● **ACTIVITY**
Go through the material and set down every line without alteration.

● **RAW DATA**
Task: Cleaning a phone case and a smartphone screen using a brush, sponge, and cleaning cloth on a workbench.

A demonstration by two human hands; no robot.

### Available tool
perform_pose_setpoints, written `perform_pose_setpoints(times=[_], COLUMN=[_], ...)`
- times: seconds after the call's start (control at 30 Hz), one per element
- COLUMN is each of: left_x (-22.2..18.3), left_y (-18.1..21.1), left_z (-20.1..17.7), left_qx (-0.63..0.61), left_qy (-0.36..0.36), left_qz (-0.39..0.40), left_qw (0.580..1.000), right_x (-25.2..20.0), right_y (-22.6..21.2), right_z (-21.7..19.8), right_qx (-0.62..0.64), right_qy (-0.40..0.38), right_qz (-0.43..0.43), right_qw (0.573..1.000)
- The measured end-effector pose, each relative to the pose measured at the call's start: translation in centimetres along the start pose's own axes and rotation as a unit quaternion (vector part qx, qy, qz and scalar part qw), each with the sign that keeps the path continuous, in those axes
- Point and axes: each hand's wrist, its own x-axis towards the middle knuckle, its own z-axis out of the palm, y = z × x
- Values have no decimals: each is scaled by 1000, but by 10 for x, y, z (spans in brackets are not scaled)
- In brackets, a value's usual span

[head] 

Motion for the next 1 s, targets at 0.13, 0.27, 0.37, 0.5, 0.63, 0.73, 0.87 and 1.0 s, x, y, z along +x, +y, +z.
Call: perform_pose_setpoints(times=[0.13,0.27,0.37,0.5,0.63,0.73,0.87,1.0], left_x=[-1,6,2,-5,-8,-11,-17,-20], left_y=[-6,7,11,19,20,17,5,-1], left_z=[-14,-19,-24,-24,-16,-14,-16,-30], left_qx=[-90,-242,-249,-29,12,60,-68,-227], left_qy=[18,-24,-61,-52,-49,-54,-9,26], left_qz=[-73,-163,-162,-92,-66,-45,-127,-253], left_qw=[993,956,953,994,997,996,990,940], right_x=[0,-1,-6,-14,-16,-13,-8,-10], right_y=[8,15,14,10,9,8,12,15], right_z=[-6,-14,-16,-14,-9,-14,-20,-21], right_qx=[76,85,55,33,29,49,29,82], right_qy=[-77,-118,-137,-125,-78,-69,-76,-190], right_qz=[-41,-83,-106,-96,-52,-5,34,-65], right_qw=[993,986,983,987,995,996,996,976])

● **TASK OUTPUT**
Task: Cleaning a phone case and a smartphone screen using a brush, sponge, and cleaning cloth on a workbench.

A demonstration by two human hands; no robot.

### Available tool
perform_pose_setpoints, written `perform_pose_setpoints(times=[_], COLUMN=[_], ...)`
- times: seconds after the call's start (control at 30 Hz), one per element
- COLUMN is each of: left_x (-22.2..18.3), left_y (-18.1..21.1), left_z (-20.1..17.7), left_qx (-0.63..0.61), left_qy (-0.36..0.36), left_qz (-0.39..0.40), left_qw (0.580..1.000), right_x (-25.2..20.0), right_y (-22.6..21.2), right_z (-21.7..19.8), right_qx (-0.62..0.64), right_qy (-0.40..0.38), right_qz (-0.43..0.43), right_qw (0.573..1.000)
- The measured end-effector pose, each relative to the pose measured at the call's start: translation in centimetres along the start pose's own axes and rotation as a unit quaternion (vector part qx, qy, qz and scalar part qw), each with the sign that keeps the path continuous, in those axes
- Point and axes: each hand's wrist, its own x-axis towards the middle knuckle, its own z-axis out of the palm, y = z × x
- Values have no decimals: each is scaled by 1000, but by 10 for x, y, z (spans in brackets are not scaled)
- In brackets, a value's usual span

[head] 

Motion for the next 1 s, targets at 0.13, 0.27, 0.37, 0.5, 0.63, 0.73, 0.87 and 1.0 s, x, y, z along +x, +y, +z.
Call: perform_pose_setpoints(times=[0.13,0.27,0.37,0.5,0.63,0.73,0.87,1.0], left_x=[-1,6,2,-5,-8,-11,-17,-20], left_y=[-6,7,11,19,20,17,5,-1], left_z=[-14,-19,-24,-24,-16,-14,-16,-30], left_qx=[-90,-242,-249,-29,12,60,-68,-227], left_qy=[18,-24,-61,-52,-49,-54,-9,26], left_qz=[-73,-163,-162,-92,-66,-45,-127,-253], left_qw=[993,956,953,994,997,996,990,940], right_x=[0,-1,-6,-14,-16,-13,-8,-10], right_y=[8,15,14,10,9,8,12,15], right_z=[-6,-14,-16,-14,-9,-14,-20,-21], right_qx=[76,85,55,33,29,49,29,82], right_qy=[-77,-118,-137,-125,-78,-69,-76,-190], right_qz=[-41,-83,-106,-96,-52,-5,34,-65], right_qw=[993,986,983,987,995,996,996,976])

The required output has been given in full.